The three (or four) steps essential to a democratic republic: Part One

I have found that there are three major essentials for as democratic republic to succeed. (or four, depending on whether one argument I have is considered to be two separate arguments. Just semantics.) Today, I want to concentrate on the first step: fair and open elections.

Pretty simple, huh? Well, yes and no. There are three impediments to fair and open elections in the United States that must be solved. I’ll start with the most obvious one:

1. Overturn or otherwise negate Citizens United. The easy part is that everyone of every political stripe I’ve spoken to agrees; the hard part is making it happen with our current U.S. Supreme Court. Citizens United is a completely misguided application of judicial precedent; the majority opinion blithely treats the case as a natural extension of a conclusion reached almost a century ago in the case Santa Clara County v. Southern Pacific Railroad. While it is true that the decision in that case was that a corporation was a person, that is taking the ruling out of context. The ruling there was simply to give Southern Pacific the same rights in a civil court case as a person or non-corporate group so that there would be a more even playing field. I agree with that decision, but the leaps in logic that eventually led to Citizens United are so preposterous that I cannot even produce an appropriate metaphor. That leads us to

2. Not only avoid unfairness, but avoid “even the appearance of impropriety.” The case above is the most egregious example, because certain justices (in particular, Scalia) have made $thousands in speaking fees advocating their political viewpoints. It has been pointed out that the U.S. Supreme Court is the only federal court that lacks a written set of ethics, largely because it was expected that anyone of the stature needed to be appointed to such a high office would have the ethical good sense to know how to behave.
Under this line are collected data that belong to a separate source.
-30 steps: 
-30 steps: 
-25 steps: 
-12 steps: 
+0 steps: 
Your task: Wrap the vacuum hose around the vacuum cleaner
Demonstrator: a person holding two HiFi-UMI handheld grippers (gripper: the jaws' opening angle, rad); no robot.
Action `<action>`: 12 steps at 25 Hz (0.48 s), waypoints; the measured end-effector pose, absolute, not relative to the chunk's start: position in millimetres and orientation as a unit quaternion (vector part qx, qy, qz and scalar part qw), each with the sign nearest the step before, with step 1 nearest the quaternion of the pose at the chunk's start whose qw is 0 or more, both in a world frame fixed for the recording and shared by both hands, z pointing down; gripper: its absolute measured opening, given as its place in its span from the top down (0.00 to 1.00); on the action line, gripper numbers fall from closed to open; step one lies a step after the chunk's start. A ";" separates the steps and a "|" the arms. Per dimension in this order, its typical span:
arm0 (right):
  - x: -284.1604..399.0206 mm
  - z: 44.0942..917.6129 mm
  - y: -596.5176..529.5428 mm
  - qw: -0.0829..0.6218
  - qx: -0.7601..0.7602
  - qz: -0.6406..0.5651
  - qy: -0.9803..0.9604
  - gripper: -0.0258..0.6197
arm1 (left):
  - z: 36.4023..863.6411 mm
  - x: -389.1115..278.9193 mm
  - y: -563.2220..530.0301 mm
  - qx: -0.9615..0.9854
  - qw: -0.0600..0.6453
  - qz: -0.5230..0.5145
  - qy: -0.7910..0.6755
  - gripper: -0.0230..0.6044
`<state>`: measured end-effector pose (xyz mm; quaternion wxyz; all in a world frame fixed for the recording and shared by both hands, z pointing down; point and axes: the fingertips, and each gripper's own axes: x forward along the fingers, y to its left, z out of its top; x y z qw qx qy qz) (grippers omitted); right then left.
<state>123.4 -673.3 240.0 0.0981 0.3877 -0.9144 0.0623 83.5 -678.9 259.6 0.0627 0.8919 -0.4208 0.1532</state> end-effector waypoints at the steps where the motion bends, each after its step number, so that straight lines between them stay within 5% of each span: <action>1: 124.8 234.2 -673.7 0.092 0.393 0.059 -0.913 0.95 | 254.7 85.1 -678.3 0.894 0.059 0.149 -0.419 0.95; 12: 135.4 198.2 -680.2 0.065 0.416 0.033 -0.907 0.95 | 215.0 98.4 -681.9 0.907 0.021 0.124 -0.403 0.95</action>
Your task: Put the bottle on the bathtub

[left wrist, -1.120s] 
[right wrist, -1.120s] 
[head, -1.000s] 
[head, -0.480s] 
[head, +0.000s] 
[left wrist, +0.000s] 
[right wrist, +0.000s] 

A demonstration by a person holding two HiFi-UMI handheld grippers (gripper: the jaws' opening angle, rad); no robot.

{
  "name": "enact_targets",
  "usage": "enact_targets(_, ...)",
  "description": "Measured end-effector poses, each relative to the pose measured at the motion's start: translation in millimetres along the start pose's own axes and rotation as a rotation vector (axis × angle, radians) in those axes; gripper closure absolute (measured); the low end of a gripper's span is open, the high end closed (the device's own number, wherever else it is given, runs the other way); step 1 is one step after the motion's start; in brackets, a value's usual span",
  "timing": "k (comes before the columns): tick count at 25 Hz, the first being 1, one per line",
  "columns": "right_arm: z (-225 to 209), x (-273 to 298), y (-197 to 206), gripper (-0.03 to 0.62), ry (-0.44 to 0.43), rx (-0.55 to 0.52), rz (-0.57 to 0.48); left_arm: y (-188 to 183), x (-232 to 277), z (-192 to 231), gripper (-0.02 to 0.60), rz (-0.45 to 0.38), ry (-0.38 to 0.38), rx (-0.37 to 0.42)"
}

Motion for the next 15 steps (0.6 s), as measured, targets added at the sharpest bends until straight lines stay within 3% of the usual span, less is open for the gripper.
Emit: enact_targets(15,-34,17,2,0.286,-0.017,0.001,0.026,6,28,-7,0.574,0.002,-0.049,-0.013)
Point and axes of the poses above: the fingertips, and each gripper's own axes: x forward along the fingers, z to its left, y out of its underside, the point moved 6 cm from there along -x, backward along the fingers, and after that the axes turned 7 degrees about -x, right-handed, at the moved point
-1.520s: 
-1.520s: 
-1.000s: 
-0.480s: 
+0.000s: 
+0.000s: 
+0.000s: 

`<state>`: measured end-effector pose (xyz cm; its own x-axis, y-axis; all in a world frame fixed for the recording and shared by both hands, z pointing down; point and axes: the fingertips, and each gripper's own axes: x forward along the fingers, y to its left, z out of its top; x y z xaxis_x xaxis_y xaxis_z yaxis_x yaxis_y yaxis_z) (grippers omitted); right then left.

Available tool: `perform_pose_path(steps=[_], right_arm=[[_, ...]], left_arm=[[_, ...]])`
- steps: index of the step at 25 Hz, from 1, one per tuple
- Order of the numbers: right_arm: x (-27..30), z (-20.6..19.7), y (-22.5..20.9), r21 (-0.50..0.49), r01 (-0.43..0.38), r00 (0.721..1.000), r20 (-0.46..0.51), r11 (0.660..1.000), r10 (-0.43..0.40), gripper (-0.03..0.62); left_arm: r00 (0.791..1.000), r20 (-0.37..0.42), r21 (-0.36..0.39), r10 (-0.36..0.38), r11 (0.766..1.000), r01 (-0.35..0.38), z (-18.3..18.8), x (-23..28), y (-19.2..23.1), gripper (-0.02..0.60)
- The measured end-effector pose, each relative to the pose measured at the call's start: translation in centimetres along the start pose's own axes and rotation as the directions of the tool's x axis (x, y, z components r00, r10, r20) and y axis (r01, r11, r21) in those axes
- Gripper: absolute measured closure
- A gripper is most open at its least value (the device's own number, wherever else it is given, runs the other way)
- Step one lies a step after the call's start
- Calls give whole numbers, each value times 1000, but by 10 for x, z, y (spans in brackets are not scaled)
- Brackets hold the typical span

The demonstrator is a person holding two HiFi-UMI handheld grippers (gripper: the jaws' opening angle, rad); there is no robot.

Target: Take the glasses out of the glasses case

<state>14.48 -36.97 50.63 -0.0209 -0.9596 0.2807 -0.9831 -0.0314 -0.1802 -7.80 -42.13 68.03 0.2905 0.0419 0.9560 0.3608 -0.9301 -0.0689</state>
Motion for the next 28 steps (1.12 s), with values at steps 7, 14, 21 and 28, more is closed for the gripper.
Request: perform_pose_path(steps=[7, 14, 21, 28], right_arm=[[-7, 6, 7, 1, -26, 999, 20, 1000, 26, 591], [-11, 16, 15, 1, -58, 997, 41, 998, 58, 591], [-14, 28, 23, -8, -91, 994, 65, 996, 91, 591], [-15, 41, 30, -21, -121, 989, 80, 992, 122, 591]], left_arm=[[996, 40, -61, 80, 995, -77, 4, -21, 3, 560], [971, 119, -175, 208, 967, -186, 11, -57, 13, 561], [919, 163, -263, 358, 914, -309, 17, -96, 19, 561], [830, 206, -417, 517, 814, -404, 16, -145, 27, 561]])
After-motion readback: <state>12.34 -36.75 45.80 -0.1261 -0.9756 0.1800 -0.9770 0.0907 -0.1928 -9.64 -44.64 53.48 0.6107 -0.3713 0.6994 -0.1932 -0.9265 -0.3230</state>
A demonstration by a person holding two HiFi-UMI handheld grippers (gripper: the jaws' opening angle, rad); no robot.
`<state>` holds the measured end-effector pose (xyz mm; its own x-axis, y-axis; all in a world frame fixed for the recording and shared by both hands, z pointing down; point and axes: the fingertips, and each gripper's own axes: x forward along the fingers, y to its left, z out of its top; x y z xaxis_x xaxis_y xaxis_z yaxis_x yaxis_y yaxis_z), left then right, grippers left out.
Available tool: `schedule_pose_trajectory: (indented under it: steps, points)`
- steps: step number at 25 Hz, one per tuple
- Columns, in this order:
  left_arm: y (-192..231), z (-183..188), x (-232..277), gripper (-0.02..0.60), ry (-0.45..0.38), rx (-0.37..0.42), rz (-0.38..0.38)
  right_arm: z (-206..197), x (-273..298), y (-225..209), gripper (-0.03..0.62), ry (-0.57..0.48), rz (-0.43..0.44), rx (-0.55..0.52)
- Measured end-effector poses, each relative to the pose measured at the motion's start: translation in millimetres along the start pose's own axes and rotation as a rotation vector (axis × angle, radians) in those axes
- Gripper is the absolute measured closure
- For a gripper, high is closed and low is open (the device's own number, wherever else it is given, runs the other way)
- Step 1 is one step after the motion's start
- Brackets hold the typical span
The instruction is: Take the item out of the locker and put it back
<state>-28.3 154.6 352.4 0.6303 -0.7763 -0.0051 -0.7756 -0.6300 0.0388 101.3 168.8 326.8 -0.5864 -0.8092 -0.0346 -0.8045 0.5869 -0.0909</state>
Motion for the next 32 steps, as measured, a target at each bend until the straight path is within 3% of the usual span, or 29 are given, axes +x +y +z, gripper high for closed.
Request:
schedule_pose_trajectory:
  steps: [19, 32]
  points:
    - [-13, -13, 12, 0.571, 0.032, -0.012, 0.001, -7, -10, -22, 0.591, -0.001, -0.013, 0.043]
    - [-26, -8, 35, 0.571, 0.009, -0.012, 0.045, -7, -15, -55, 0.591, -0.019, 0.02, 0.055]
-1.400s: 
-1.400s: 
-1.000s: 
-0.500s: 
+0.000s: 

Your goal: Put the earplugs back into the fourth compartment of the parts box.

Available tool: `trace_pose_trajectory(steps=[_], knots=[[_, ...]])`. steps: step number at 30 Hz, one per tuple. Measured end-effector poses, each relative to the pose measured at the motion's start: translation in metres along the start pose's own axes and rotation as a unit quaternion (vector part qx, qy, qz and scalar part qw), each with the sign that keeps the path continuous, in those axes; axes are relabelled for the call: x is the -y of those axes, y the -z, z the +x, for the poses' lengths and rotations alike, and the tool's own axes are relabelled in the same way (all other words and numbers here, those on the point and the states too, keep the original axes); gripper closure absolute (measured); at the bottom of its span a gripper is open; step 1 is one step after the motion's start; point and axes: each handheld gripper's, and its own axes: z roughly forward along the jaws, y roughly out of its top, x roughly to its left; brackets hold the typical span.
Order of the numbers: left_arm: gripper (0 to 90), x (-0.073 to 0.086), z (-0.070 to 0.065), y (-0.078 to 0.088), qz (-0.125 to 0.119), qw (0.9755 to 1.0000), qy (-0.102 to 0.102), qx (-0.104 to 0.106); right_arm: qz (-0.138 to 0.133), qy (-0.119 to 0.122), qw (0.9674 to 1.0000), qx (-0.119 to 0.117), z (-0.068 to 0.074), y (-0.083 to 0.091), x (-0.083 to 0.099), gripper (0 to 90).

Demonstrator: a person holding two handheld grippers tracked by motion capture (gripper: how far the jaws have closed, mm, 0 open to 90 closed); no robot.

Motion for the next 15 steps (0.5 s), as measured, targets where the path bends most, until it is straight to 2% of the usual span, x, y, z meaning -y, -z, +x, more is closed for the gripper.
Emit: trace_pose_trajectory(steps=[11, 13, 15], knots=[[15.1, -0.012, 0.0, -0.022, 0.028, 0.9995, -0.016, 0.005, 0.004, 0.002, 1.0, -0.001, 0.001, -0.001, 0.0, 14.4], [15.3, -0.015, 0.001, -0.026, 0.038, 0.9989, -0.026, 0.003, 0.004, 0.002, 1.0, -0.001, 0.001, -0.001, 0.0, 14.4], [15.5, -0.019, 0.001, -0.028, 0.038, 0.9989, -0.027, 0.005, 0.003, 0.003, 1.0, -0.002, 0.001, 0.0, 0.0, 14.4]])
Kathleen Walker in the year 2000 is another easy example to use. As the head of the elections for the State of Florida, what business did she have simultaneously heading George W. Bush’s Florida campaign? I happen not to believe that she did anything illegal, but the very appearance of a possible conflict of interest cast a horrific shadow of doubt over the election results in Florida. She should have recused herself or, better yet, not have become involved in Bush’s campaign to begin with.

3. The final problem was pointed out in the 2000 Florida debacle:  even federal elections are controlled by the individual states, and many states are unprofessional. Neither Florida nor any other state has any business running an election unless the balloting methods are uniform across the state and unless there is a paper trail that can be consulted to see if a voter’s intentions were those recorded.